Ihm kommen Zweifel: „Hatte er wirklich nur eine Geschichte zu erzählen? Sah er in allem nur Spiegelungen seiner selbst? Wie sollte er dann über sich hinauswachsen, etwas Aufregendes, nie zuvor Dagewesenes schreiben?“ Auch an diesem Punkt hinterfragt Teufels Bruder wieder die grundsätzliche Beschaffenheit von Fiktion und ihre Überschneidung mit dem Leben. Klar, Fiktion wird aus Wirklichkeit geschaffen, doch was ist wirklich Wirklichkeit? Genügt das Bild des Jungen nur den Gesetzen von Tommys Projektion oder ist es ein eigenständiges Bild? Diesen Fragen muss sich ein Schriftsteller wohl lebenslang stellen.
Zwischen Zeitzeugnis und Zauberei
Die venezianische Szenerie erinnert stark an Thomas Manns spätere Novelle Tod in Venedig. Wie auch Lohres Protagonist Tommy steigt die dortige Hauptfigur, der Schriftsteller Aschenbach, einem Jungen nach. Diese Überschneidung scheint nicht zufällig angelegt: Matthias Lohre verwebt an vielen Stellen Fakt und Fiktion kunstvoll miteinander. So entstehen mehrere Textebenen, die einander sichtbar bleiben. Lohre übersetzt die Brüder in seine Sprache und bleibt ihnen doch nah.
Man spürt sie leiden, nicht nur vor Geld- und Existenznot. Man hört sie über entzündete Zähne klagen. Man sieht ihre lebensmüden Gedanken und was sie in der Lage sind, trotz aller Widrigkeiten zu leisten. Man hat eine Vorahnung, irgendwann müsste es doch aufwärts gehen und die großen Werke würden geschaffen, die heute noch in Bibliotheken stehen.
Beim Lesen ist man den Brüdern stets ein Stück voraus und trotzdem nah an ihrem teuflischen Verhältnis.
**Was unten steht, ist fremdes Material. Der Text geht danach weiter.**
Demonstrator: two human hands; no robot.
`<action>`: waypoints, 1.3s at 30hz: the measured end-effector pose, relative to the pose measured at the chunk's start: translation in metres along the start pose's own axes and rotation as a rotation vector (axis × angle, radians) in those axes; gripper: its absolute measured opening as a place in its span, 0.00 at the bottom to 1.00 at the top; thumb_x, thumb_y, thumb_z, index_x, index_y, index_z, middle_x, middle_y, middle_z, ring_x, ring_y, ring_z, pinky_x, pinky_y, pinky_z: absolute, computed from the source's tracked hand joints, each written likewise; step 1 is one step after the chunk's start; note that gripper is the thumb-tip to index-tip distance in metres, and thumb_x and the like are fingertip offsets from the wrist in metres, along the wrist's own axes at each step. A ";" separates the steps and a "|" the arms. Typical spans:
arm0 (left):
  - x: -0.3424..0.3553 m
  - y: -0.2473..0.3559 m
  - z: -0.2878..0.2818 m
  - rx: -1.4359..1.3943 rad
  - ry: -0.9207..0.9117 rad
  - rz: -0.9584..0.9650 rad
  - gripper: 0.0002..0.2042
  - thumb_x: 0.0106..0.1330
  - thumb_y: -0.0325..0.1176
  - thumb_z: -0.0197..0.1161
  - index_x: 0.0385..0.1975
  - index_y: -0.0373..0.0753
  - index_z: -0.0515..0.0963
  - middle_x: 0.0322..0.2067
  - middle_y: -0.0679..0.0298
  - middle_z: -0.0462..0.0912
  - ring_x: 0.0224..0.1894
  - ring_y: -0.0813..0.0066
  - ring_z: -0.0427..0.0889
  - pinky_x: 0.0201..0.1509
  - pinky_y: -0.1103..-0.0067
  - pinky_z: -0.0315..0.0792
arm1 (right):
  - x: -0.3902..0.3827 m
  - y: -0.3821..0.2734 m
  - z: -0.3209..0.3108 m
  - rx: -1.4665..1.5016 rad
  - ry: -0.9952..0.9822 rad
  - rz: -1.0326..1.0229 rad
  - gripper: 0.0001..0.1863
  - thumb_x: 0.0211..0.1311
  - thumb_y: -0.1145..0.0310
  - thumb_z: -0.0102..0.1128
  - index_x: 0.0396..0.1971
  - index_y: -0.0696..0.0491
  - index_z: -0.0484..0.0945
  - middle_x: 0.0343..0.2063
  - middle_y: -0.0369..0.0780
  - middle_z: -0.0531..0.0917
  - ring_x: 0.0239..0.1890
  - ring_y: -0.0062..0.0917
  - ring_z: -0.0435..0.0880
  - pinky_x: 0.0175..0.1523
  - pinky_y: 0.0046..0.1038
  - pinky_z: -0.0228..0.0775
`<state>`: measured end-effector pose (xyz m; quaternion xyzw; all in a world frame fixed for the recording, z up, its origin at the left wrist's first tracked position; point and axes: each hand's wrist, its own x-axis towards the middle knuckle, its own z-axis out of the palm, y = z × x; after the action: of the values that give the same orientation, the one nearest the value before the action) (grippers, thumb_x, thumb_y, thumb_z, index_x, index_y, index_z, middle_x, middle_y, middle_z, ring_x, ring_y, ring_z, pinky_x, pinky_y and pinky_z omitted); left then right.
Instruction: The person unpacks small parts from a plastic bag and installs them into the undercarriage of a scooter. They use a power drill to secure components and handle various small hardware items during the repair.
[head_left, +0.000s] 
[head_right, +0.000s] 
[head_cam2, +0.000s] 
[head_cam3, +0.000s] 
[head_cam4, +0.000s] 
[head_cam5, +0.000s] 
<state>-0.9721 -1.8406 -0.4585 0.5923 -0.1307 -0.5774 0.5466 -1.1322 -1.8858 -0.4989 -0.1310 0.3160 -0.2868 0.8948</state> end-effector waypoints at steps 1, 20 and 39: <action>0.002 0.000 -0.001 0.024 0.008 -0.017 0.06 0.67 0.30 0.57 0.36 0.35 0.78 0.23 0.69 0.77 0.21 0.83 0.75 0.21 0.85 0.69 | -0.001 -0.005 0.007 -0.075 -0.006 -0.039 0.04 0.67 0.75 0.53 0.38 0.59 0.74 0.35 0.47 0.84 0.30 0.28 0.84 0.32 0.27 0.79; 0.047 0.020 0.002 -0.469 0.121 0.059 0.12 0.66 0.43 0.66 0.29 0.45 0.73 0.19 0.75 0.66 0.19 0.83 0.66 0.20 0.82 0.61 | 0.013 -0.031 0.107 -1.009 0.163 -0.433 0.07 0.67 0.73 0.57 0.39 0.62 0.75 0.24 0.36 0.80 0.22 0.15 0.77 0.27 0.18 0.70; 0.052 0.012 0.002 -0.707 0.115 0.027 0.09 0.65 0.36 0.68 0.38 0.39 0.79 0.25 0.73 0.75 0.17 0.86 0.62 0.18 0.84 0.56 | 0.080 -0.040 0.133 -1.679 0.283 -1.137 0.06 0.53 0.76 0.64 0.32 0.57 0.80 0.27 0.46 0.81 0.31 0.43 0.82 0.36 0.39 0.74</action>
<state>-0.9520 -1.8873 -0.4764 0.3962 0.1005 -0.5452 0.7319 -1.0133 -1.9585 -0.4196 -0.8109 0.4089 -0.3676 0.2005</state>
Lohre lässt es uns begreifen: Nur in der Scham, die die beiden teilen, und in der Macht, die sie damit übereinander haben, sind sie sich nahe.
Manchmal weiß man nicht mehr, wer da überhaupt schreibt: Ist das noch Matthias Lohre oder schon Thomas oder Heinrich Mann? Angereichert mit Zitaten aus ihren Werken und derer, die sie bewunderten, rollt Lohre einen beeindruckenden Textteppich aus. Die Schwierigkeit, einen eigenen literarischen Kern, gar eine eigene literarische Identität, zu entwickeln, offenbart er beständig in seinem Roman. Was wir hier lesen, soll nicht bloß literarische Nacherzählung oder Abbild von Historie sein. Das verdeutlicht Lohres tiefe Auseinandersetzung mit der Mann'schen Topografie. Nur Thomas Manns homoerotischem Begehren schenkt er wenig Beachtung, es schwingt allenfalls mit.
Sehr dicht sind die 540 Seiten geschrieben und auch wenn am Ende das schlingenartige Erzählen den Blick fast verdeckt, bleibt das Gefühl: Thomas hat einen als Teufel erkannt. Er hat einem ins Auge und in die Flammen gesehen. Einem Bruder, sich selbst, dem Schreiben, der Kunst, dem Leben. Also gilt in Palestrina wie überall: „Wer soll den Teufelskreis durchbrechen, wenn nicht wir?“
Matthias Lohre: Teufels Bruder. Piper Verlag, München 2025, 544 S., ISBN 978-3492072793.